Trump Tariffs Spell Trouble For Hawaii’s Few Coffee Farmers
Hawaii at first glance might seem the obvious beneficiary of tariffs on coffee.

Hawaiian coffee farmers have a message for President Donald Trump: Steep tariffs on major exporters such as Brazil will end up hurting them, too.
Hawaii at first glance might seem the obvious beneficiary of tariffs on coffee. It is the only state in the country where the tropical goods grow, with the vast majority of java imbibed by Americans imported from South America and Vietnam. Higher priced foreign imports should, in theory, make the island state’s products comparatively more affordable. But growers say the opposite is true: rising prices across the board will hit consumers already struggling with inflation, curbing demand on everything from popular everyday roasts available at grocery stores to luxury Kona beans.
While the discourse around trade and Trump’s “Buy American” mantra could draw attention to Hawaiian goods, the upshot for the state’s farmers is that “tariffs will probably will hurt us as much as it would hurt the mainland roasters,” said Suzanne Shriner, the vice president of the Kona Coffee Farmers Association and the president of Lions Gate Farms.
Brazil and Vietnam are the world’s top producers of java, and Trump has threatened a 50% and 20% levy on those countries, respectively, though Vietnamese officials have said negotiations are ongoing. Brazil, for its part, is weighing countermeasures and could ask for a reduction in the levies.
But if tariffs hold, even at a lower rate, they would be a blow to US consumers and companies that have already faced surging costs over the last year as poor weather impacted global coffee production. Americans’ beloved morning cup of joe could get even more expensive as the cost of tariffs start getting passed down to consumers, and that could risk a ripple effect of decreased consumption.
“Any time you drive up costs to the point where buyers reduce their demand, if people leave the coffee market in the sense that they’ll switch to an energy drink versus a cup of coffee, that’s going to harm us,” said Shriner.

Starbucks Corp. could take about a 1.4% earnings hit if tariffs on Brazil increase from the current 10% to 50%, according to TD Cowen analyst Andrew Charles. who estimates that more than 20% of the roaster’s North American beans come from Brazil.

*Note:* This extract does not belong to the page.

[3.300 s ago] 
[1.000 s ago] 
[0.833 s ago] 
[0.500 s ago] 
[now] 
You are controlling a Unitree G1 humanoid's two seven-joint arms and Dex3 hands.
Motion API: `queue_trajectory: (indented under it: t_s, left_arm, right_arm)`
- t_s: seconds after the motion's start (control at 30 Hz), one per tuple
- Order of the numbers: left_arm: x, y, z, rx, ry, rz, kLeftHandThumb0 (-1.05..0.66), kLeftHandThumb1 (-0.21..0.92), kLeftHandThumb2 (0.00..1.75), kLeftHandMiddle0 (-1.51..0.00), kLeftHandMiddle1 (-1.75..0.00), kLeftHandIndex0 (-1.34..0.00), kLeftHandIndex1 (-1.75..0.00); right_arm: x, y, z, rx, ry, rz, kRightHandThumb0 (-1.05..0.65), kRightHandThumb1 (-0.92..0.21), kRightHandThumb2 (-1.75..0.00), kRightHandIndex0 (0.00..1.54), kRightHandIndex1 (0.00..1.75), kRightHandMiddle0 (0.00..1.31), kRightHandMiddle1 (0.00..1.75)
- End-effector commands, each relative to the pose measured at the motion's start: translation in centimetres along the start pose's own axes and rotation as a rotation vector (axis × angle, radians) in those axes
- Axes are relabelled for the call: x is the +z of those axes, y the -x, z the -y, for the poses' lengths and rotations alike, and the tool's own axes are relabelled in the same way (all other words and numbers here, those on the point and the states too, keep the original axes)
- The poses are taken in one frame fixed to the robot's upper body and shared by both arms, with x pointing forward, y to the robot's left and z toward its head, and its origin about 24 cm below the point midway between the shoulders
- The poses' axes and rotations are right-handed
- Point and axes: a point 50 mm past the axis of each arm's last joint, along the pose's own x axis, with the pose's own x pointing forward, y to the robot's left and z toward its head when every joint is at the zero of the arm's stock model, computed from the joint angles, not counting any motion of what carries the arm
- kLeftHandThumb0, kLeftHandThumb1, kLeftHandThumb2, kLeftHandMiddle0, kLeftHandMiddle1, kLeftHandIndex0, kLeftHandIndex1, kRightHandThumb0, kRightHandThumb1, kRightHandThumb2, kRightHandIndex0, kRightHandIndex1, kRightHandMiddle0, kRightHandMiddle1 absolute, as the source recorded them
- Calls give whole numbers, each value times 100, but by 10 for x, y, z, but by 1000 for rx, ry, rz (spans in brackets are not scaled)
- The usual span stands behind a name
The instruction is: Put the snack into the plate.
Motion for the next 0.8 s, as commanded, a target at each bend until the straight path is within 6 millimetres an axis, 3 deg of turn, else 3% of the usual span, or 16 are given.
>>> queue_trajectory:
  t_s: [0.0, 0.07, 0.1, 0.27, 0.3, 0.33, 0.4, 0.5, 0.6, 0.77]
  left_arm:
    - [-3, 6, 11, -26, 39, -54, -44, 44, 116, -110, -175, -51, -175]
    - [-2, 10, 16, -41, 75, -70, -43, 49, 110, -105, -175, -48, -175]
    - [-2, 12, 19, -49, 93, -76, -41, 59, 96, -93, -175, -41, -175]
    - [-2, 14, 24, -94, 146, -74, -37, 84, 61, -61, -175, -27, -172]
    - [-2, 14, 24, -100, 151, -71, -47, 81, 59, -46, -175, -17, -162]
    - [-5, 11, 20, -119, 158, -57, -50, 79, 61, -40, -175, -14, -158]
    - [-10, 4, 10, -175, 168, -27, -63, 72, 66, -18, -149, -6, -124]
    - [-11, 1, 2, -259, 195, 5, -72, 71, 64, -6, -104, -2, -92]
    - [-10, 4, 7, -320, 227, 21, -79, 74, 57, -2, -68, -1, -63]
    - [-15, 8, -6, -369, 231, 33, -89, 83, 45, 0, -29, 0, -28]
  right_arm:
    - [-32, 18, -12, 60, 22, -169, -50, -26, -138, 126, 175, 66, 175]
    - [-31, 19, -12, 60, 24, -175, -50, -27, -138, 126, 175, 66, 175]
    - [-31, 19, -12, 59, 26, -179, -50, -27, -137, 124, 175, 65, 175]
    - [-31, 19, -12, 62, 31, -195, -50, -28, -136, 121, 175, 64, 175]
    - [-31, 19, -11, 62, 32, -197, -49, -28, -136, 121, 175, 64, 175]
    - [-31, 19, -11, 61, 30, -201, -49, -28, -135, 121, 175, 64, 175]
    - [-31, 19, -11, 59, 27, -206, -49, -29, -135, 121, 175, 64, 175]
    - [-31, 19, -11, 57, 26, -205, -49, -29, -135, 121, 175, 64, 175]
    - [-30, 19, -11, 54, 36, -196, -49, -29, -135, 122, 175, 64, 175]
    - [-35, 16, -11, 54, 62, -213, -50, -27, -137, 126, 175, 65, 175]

Starbucks had boosted lobbying spending earlier this year to the second-highest quarterly amount on record, noting tariff-related issues.
Trump has said his tariff campaign is aimed at rewriting trade practices he thinks are unfair to the US and encouraging a reshoring of production, from cars to metals mining.
Coffee, however, is not an imported commodity that can easily be replaced.
“Unlike other cases where tariffs may address unfair practices or incentivize domestic producers, coffee simply cannot be grown in most of the United States,” National Coffee Association president Bill Murray wrote in a letter to the US Trade Representative requesting an exemption from tariffs back in March.
Little Room to Expand
Coffee is more popular in the US than even bottled water, with two-thirds of Americans drinking it every day. Those drinkers average three cups daily, according to the National Coffee Association.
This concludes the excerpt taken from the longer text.